*WHAT YOU NEED TO DO*.
Leave out the pictures and copy each record below exactly.

== Segment start ==

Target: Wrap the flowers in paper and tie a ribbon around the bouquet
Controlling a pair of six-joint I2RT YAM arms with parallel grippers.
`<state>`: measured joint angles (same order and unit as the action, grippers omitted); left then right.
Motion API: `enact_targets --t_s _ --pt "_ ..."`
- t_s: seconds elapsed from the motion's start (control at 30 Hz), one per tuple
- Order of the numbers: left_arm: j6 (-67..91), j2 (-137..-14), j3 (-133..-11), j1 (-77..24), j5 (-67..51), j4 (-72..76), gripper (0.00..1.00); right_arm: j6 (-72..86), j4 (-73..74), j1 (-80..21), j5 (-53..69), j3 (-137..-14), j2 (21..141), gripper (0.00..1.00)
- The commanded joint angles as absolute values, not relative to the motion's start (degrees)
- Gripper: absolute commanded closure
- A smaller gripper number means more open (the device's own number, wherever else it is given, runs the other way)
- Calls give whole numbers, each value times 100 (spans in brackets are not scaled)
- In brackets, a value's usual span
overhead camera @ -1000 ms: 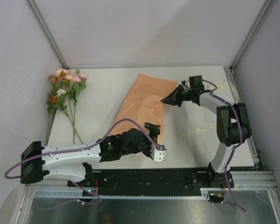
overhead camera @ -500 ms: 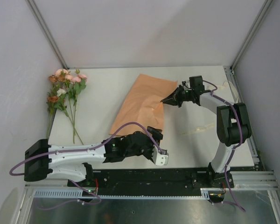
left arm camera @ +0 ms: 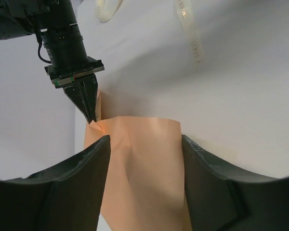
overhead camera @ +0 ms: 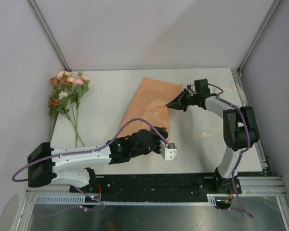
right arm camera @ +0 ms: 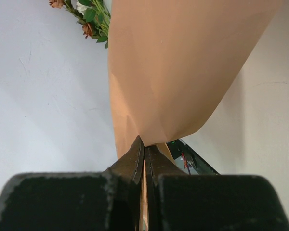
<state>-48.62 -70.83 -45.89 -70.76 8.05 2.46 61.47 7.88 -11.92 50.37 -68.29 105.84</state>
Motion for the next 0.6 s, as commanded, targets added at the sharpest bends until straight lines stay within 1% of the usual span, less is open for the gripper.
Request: enact_targets --t_s 0.0,0.17,0.23,0.3,0.33,0.37,0.4,0.43,0.47,0.5,0.53,0.57 --pt "-4643 -7240 -4889 -6986 1082 465 40 6150 758 -1254 5056 -6838 10313 100" --pt "-4409 -7456 -5036 -6836 1385 412 54 6137 742 -1254 5078 -6838 10293 100" --pt "-4247 -7493 -5098 -6752 1504 371 63 6078 768 -1252 5069 -6838 10266 100" --pt "-4041 -7509 -5186 -6682 1666 299 78 5998 779 -1245 5073 -6838 10241 100" --pt "-3871 -7512 -5251 -6650 1751 251 89 5952 763 -1238 5090 -6838 10236 100" --pt "-3715 -7509 -5315 -6595 1803 174 94 5911 720 -1225 5142 -6842 10229 92" --pt "-3462 -7481 -5395 -6532 1785 109 97 5856 689 -1197 5177 -6840 10212 83" --pt "-3243 -7454 -5457 -6421 1745 -3 98 5793 670 -1165 5199 -6843 10186 67" --pt "-2922 -7405 -5510 -6331 1655 -76 99 5687 656 -1106 5214 -6841 10160 54" --pt "-2665 -7372 -5546 -6198 1588 -113 99 5599 657 -1045 5248 -6844 10121 34" --pt "-2335 -7325 -5581 -6087 1462 -144 100 5476 693 -966 5274 -6841 10096 21" --pt "-2086 -7288 -5607 -5940 1351 -173 100 5370 755 -896 5326 -6839 10067 11"
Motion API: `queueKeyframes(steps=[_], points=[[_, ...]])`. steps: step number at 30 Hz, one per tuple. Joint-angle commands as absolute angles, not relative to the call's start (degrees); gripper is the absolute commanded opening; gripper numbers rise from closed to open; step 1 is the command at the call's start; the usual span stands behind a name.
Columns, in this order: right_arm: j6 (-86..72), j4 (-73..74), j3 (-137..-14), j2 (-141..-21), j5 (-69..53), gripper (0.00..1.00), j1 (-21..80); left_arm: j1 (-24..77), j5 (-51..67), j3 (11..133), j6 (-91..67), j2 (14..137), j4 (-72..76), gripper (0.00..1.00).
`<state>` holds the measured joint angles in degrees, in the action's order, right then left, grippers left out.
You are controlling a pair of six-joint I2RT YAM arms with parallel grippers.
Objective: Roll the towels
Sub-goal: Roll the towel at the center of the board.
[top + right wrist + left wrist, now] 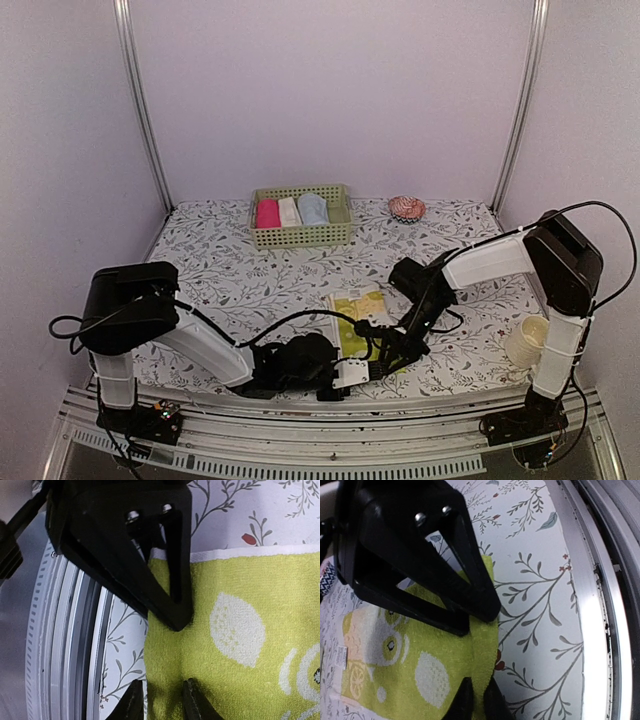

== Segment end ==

*OUTPUT*.
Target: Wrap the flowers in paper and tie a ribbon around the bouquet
Controlling a pair of six-joint I2RT YAM arms with parallel grippers.
`<state>`: measured joint angles (same order and unit as the action, grippers omitted); left then right.
Motion API: `enact_targets --t_s _ --pt "_ ..."`
- t_s: seconds elapsed from the motion's start (control at 30 Hz), one per tuple
- Order of the numbers: left_arm: j6 (-67..91), j2 (-137..-14), j3 (-133..-11), j1 (-77..24), j5 (-67..51), j4 (-72..76), gripper (0.00..1.00); right_arm: j6 (-72..86), j4 (-73..74), j1 (-80..21), j5 (-53..69), j3 (-137..-14), j2 (21..141), gripper (0.00..1.00)
- The commanded joint angles as absolute values, not relative to the motion's start (degrees)
- Gripper: absolute commanded closure
- A smaller gripper number means more open (the device's own number, wherever else it is given, runs the other way)
- Calls give whole numbers, each value times 100 (spans in brackets are not scaled)
- In brackets, a value's usual span
overhead camera @ -1000 ms: 
overhead camera @ -500 ms: 
left arm camera @ +0 ms: 
overhead camera @ +0 ms: 
right arm camera @ +0 ms: 
<state>-48.62 -70.83 -45.89 -70.76 8.05 2.46 61.47 7.88 -11.92 50.37 -68.29 105.84</state>
Motion for the next 0.6 s, as commanded, targets added at the sharpest bends until straight lines stay within 1% of the usual span, less is open for the gripper.
Request: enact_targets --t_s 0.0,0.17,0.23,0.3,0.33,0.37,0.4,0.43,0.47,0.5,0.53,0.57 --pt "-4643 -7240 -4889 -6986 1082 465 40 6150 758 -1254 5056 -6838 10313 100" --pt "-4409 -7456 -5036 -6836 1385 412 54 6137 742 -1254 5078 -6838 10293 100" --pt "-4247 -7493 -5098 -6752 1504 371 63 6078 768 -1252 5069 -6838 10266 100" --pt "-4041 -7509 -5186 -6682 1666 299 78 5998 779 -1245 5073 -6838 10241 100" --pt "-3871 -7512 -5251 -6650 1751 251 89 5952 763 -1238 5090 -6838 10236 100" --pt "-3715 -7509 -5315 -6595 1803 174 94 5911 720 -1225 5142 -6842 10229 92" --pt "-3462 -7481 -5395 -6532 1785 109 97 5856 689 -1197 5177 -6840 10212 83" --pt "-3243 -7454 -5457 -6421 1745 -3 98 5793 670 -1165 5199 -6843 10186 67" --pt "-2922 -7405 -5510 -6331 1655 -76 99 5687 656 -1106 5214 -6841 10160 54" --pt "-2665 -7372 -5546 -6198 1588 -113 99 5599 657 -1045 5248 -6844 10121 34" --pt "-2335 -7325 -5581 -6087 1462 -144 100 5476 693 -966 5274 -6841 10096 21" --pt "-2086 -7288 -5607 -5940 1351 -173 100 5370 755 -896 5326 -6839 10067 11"
Motion API: `queueKeyframes(steps=[_], points=[[_, ...]])`. steps: step number at 30 Hz, one per tuple. Joint-angle commands as absolute angles, not relative to the call's start (degrees); gripper is the absolute commanded opening; gripper numbers rise from closed to open; step 1 is the command at the call's start; the usual span stands behind a name.
Columns, in this order: right_arm: j6 (-86..72), j4 (-73..74), j3 (-137..-14), j2 (-141..-21), j5 (-69..53), gripper (0.00..1.00), j1 (-21..80); left_arm: j1 (-24..77), j5 (-51..67), j3 (11..133), j6 (-91..67), j2 (14..137), j4 (-72..76), gripper (0.00..1.00).
`<state>` holds the measured joint angles in degrees, in the action's order, right then left, grippers left out.
You are controlling a pair of six-joint I2RT YAM arms with parallel grippers.
Objective: Roll the towels
Sub-goal: Roll the towel at the center of the board.
[top + right wrist + left wrist, now] 

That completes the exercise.